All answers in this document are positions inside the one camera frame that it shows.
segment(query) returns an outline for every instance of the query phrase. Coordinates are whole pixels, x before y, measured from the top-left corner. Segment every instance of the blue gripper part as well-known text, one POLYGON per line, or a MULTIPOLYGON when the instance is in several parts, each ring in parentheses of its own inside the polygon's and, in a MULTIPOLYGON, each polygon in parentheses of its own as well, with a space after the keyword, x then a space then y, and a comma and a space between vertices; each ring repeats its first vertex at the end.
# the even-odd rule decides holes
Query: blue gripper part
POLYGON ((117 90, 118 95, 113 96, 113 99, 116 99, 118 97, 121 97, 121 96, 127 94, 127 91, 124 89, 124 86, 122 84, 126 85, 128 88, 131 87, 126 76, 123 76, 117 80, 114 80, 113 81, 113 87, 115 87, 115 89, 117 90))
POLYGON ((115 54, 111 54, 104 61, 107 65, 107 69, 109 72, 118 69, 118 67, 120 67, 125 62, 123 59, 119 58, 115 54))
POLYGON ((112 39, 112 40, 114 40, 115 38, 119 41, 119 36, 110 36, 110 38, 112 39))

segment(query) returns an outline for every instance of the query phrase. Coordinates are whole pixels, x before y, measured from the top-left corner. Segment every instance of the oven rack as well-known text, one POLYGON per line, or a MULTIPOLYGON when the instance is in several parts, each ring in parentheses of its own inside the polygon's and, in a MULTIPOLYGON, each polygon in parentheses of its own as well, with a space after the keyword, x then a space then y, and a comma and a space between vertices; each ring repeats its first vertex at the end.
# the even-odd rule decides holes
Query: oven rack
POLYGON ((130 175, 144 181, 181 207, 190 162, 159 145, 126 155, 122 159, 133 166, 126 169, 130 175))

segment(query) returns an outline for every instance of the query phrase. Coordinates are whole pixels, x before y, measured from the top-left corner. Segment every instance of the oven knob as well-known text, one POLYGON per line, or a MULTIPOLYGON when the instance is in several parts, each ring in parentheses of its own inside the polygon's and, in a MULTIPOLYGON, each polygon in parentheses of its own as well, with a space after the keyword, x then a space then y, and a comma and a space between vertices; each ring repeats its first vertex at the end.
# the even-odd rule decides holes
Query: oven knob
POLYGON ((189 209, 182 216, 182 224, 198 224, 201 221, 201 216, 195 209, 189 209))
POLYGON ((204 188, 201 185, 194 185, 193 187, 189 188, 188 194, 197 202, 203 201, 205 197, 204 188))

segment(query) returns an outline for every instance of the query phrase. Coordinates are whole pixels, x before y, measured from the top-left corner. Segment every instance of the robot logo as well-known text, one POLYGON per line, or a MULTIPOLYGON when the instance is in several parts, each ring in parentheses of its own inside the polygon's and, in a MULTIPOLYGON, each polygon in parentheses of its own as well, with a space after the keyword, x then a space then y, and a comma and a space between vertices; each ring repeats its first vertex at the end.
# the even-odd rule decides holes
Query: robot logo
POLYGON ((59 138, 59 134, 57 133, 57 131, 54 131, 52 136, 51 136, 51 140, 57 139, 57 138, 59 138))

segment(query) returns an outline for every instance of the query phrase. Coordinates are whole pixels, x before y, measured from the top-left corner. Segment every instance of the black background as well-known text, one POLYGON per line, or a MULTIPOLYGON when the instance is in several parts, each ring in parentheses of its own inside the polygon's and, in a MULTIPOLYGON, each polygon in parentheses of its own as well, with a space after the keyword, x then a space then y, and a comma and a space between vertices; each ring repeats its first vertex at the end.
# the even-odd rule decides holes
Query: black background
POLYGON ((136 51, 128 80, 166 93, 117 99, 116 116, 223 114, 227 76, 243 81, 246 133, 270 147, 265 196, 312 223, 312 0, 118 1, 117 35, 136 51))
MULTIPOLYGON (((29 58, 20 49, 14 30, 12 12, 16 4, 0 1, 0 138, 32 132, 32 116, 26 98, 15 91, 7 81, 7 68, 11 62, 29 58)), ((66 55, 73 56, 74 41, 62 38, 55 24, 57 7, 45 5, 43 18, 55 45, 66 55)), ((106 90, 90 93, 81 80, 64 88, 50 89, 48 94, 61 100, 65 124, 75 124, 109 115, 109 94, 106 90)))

==

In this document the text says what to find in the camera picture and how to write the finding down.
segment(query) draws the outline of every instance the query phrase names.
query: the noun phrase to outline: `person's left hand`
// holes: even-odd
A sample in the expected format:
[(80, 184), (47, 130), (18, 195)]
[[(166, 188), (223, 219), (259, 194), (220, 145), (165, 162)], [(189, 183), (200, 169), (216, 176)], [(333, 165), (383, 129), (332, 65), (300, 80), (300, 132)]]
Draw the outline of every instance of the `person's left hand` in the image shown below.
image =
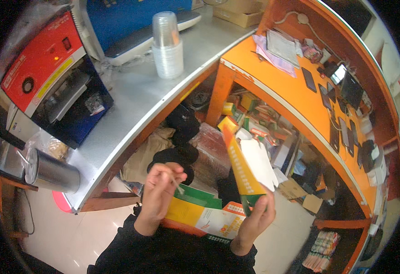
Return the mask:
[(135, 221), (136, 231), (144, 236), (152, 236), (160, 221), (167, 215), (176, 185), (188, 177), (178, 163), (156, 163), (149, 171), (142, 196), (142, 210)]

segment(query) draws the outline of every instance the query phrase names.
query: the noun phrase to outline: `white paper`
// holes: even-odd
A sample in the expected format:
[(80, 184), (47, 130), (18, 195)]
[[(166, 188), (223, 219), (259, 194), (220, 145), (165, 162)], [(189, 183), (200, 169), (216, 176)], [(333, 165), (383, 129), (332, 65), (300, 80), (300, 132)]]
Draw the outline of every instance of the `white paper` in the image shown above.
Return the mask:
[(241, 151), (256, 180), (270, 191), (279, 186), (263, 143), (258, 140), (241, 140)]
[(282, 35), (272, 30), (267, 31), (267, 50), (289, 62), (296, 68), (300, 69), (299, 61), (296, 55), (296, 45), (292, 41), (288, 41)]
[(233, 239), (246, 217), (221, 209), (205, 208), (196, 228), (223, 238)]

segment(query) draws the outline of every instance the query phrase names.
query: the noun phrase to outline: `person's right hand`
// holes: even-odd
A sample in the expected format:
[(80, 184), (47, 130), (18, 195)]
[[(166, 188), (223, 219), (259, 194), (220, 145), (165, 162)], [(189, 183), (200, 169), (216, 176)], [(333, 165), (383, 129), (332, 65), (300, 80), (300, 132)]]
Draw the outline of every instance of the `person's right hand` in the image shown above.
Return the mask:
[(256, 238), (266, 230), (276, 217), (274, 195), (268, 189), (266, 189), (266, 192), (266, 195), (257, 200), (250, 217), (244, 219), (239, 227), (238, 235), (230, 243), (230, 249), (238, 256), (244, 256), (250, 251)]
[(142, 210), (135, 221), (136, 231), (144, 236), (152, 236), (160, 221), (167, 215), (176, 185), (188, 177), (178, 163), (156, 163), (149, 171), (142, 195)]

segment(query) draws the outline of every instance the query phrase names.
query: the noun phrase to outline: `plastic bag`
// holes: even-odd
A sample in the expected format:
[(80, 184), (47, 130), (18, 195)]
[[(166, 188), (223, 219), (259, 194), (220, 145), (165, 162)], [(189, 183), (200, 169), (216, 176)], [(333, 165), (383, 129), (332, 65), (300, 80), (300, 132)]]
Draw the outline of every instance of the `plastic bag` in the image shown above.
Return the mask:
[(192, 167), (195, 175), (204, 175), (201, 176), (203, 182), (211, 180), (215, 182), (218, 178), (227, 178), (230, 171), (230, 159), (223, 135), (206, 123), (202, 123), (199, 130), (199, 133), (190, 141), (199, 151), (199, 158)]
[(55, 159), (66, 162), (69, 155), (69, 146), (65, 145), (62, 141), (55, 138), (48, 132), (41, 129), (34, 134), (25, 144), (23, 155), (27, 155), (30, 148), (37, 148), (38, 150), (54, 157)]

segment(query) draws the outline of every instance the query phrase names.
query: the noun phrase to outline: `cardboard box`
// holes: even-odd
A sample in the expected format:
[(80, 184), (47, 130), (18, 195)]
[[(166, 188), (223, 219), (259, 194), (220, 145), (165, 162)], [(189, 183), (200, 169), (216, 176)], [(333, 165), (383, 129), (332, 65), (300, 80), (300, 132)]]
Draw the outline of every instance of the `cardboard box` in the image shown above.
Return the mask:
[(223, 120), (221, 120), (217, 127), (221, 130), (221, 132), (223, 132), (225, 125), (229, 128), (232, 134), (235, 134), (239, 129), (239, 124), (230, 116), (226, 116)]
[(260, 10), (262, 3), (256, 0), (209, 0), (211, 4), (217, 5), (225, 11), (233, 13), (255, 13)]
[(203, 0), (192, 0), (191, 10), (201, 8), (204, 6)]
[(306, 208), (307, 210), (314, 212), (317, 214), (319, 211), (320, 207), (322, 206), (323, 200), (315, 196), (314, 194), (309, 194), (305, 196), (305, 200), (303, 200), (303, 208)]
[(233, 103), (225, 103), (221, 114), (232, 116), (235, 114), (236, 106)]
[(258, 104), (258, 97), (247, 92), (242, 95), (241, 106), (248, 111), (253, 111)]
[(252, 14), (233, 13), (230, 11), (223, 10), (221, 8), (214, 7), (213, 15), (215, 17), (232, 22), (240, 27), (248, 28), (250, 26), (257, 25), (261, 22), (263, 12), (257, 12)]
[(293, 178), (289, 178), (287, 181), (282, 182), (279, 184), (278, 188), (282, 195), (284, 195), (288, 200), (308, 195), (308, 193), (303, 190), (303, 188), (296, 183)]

--

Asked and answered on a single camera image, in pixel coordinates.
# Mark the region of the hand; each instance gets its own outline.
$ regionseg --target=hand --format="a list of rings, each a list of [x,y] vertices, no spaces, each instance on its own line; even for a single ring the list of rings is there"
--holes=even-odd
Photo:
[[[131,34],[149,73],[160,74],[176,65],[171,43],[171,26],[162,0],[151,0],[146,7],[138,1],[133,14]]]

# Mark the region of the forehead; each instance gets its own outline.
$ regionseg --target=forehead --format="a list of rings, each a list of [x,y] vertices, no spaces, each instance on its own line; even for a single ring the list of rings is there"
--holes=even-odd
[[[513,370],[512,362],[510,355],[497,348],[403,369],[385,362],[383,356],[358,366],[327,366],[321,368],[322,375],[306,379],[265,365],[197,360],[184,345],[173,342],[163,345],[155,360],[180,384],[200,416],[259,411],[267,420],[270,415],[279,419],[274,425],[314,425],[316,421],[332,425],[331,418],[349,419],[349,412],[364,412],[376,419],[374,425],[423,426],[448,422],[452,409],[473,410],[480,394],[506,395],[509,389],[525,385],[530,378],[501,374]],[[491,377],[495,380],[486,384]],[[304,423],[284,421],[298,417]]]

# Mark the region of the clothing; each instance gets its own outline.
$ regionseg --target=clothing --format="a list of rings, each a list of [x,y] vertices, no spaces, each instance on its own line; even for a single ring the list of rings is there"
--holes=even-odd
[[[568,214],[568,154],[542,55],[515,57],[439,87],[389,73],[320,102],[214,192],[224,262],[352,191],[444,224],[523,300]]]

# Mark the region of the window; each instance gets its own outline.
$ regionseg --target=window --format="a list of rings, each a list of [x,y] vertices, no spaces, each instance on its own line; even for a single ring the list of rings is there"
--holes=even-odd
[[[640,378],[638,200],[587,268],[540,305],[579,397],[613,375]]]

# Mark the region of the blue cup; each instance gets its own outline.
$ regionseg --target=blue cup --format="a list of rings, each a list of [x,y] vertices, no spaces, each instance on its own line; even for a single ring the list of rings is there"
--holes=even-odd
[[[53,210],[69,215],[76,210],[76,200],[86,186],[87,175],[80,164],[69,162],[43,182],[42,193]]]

▸ **TASK DETAILS**:
All lines in the records above that contain "noun" are to be reported.

▸ **EXERCISE ANSWER**:
query: the noun phrase to outline: `person's left hand`
query: the noun phrase to outline: `white paper`
query: the noun phrase to outline: `person's right hand`
query: the noun phrase to outline: `plastic bag`
query: the noun phrase to outline: `cardboard box`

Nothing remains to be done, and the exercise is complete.